_INSTRUCTIONS FOR THE TASK_
Begin at the first line below and copy each line exactly, ending with the line where "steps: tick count" appears.
====== DATASET EXCERPT ======
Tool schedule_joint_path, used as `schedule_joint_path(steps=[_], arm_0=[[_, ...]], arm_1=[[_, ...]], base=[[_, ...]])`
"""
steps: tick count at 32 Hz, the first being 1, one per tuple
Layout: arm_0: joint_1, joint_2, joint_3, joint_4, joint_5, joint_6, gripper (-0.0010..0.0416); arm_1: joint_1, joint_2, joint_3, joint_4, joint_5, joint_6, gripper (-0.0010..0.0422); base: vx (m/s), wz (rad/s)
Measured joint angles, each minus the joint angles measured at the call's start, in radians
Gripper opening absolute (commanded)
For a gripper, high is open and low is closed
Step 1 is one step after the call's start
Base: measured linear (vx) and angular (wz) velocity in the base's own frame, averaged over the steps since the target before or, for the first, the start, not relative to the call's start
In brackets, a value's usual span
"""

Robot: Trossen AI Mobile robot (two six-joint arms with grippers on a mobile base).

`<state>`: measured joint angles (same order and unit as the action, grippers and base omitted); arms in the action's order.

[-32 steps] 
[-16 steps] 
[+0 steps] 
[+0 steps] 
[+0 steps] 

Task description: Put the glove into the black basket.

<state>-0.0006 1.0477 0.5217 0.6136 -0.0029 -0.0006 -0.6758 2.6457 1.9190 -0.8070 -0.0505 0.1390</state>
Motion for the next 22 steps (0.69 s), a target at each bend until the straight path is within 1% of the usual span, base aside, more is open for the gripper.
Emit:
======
_TASK ANSWER_
Tool schedule_joint_path, used as `schedule_joint_path(steps=[_], arm_0=[[_, ...]], arm_1=[[_, ...]], base=[[_, ...]])`
"""
steps: tick count at 32 Hz, the first being 1, one per tuple

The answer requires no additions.